Casteels is only known for two paintings depicting two historical battles from the Great Turkish War.

The first painting depicts the Battle of Vienna (Museum of King John III's Palace at Wilanów). As the battle took place in 1683, it must have been created after that date. The picture is one of many painted by artists all over Europe to glorify the person and heroic exploits of king Jan III Sobieski of Poland who was the commander in chief during the relief of Vienna and the victory over the Turks.
Casteels depicts different phases of the fight between the anti-Turkish coalition forces and the Ottoman army led by Kara Mustafa Pasha on several planes against the backdrop of a hilly landscape. In the distance there is a panorama of Vienna. In the crowd of fighters, the figure of Jan III himself is prominent wearing a long silver-gray robe and a purple coat lined with ermine. The monarch is raising his saber while he pulls the rein of his steed with an expressive movement. The overall color of the image is maintained in olive shades with a few accents of red and pink in the costumes and white horses. Different levels of colour and light intensity are used to separate the different parts of the scene. Casteels does not seem to have been well informed about all of the details of the battle as he gets important details such as the order of the battle and the weapons and banners .
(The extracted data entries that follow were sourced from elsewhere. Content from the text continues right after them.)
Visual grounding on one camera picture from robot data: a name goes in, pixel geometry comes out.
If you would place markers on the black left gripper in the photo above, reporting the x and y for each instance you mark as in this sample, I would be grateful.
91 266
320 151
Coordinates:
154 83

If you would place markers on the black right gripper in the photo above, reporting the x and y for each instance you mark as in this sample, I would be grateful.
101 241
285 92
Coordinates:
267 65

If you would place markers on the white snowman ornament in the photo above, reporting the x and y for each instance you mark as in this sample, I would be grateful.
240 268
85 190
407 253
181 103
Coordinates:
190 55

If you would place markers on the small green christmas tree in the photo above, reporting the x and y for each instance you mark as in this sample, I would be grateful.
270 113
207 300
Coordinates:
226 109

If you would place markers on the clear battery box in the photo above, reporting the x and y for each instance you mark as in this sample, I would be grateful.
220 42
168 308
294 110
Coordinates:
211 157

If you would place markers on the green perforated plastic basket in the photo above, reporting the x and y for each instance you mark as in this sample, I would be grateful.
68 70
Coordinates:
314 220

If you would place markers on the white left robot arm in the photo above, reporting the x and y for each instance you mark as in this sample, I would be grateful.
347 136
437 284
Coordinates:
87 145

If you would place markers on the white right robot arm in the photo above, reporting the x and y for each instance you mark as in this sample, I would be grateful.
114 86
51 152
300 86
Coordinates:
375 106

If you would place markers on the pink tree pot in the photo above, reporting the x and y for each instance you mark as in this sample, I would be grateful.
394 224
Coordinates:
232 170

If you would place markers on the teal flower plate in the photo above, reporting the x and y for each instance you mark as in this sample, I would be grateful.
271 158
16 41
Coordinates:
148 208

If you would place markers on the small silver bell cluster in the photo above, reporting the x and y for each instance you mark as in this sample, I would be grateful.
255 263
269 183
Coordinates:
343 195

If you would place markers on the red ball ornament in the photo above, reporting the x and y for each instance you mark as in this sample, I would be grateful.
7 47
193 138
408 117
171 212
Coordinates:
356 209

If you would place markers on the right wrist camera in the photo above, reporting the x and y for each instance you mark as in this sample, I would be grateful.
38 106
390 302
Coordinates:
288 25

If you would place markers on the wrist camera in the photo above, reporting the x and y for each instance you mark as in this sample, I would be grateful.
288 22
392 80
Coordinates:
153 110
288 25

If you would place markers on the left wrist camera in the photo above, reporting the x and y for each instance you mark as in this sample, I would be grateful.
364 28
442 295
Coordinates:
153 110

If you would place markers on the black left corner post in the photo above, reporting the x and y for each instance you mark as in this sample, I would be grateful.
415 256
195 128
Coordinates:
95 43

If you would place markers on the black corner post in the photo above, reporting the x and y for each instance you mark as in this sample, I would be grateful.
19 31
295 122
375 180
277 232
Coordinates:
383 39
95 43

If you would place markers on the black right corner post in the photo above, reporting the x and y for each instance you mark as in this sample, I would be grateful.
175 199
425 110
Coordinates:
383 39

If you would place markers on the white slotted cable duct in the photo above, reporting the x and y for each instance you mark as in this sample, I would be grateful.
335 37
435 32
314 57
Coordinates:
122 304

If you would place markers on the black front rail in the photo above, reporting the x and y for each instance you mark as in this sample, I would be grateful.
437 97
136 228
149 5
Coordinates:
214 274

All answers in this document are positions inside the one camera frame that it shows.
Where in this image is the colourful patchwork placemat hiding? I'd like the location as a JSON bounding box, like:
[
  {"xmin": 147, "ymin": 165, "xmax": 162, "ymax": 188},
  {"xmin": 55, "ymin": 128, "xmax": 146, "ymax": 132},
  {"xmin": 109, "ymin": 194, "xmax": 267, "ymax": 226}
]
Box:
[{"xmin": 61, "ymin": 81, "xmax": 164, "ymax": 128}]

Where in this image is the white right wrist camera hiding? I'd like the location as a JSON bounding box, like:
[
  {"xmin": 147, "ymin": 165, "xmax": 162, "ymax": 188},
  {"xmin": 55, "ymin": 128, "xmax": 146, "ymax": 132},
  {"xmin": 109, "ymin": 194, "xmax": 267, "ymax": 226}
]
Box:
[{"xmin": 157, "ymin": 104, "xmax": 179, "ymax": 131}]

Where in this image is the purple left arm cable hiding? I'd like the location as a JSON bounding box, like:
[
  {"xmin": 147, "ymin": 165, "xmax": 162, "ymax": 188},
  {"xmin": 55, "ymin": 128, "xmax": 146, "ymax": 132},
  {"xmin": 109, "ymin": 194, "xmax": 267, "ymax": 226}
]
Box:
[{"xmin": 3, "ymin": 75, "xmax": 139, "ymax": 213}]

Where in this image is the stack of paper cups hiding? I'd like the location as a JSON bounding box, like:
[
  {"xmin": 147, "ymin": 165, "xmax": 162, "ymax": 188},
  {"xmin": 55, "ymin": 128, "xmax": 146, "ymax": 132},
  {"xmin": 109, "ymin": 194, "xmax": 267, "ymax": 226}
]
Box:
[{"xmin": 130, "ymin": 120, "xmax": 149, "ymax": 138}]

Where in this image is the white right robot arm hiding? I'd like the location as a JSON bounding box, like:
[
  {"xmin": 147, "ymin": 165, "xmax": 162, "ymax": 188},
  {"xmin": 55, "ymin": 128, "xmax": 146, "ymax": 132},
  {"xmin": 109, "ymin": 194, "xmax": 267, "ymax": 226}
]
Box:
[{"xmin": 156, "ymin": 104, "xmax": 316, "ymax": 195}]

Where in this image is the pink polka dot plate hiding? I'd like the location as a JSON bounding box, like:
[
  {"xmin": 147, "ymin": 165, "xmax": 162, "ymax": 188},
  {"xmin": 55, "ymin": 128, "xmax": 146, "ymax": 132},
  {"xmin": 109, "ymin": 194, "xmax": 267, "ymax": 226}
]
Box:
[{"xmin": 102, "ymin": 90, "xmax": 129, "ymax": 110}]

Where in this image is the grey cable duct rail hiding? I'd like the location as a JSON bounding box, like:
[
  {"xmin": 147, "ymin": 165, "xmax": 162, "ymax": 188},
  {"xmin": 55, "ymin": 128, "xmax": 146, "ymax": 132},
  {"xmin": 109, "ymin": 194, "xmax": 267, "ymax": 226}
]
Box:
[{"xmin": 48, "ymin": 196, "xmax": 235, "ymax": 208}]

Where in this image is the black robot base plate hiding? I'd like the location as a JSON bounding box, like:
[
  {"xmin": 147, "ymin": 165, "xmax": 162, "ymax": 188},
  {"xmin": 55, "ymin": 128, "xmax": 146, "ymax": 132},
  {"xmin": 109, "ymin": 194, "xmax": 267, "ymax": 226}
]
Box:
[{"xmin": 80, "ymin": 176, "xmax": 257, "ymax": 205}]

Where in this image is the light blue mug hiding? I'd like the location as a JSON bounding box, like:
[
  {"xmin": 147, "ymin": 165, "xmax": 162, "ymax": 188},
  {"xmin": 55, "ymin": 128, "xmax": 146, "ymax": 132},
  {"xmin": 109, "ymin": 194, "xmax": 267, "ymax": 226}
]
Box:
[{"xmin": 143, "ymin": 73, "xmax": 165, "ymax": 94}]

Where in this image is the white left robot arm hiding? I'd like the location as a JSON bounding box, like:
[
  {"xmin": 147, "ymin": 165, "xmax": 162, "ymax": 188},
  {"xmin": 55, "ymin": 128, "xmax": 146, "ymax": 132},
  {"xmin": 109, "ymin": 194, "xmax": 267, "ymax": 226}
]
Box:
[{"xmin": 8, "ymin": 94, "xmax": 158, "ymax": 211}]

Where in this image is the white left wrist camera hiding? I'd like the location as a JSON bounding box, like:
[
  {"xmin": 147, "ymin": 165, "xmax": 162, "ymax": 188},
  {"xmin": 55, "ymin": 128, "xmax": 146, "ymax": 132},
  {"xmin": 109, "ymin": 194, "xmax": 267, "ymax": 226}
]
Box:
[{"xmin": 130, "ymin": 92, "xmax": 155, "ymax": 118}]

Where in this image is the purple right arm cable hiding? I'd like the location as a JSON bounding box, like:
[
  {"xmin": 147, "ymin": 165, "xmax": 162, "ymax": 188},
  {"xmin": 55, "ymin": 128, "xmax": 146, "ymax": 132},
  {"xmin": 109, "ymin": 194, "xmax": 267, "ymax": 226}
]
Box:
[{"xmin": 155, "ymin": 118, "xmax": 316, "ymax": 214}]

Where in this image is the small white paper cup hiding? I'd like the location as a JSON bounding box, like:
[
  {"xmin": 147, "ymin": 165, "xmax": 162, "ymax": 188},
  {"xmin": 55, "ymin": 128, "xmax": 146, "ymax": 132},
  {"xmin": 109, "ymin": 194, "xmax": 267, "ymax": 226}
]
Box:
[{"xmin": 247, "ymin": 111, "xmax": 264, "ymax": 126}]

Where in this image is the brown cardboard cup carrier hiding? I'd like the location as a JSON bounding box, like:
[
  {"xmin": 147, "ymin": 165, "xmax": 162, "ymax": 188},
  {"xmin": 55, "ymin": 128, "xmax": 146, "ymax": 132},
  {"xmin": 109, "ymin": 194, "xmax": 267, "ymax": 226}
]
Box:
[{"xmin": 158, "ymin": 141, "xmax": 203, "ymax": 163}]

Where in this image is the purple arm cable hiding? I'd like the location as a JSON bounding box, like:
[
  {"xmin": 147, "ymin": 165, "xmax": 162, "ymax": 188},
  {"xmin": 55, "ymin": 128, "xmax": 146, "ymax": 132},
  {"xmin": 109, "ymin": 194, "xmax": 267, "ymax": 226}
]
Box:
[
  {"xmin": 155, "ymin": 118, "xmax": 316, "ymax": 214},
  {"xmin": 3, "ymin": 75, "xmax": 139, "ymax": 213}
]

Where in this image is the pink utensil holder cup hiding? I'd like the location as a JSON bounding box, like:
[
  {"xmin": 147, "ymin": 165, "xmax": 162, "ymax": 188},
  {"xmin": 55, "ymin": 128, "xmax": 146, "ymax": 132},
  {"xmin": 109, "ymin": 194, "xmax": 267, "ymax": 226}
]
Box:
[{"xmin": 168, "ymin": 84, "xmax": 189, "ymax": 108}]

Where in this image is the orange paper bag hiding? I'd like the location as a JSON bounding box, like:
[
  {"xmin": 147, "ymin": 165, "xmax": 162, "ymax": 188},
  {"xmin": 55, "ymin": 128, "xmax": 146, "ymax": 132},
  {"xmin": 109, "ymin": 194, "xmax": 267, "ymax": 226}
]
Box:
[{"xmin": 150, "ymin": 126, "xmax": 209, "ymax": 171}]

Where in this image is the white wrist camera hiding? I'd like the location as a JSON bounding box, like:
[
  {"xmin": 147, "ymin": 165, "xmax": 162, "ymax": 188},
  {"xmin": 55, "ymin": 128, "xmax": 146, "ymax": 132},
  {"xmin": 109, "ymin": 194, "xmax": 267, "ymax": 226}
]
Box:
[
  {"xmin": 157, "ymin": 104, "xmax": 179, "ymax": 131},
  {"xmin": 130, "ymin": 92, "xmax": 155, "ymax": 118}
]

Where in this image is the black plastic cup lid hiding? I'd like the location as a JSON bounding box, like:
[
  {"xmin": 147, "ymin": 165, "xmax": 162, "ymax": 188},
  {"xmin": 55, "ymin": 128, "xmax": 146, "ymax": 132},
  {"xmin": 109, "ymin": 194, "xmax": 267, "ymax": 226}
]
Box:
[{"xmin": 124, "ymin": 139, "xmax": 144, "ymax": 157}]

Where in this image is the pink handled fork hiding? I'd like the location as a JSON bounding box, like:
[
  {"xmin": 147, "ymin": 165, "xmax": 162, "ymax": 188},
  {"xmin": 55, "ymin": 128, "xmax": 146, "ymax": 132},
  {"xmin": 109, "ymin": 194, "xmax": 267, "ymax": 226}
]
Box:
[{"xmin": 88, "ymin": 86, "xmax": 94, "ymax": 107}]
The second painting depicts The relief of the city of Esztergom (At Dorotheum Vienna auction of 4 October 2000, lot 177). The painting which is signed and dated 1686 depicts the battle against Turkish forces for the relief of Esztergom (called 'Gran' in German), now in Hungary, which took place in August 1685. The Christian troops were under the command of Charles V, Duke of Lorraine and the elector Maximilian II Emanuel, Elector of Bavaria. This picture like the first one offers a bird's eye view on several planes of the intense fighting between the Christian and Turkish forces.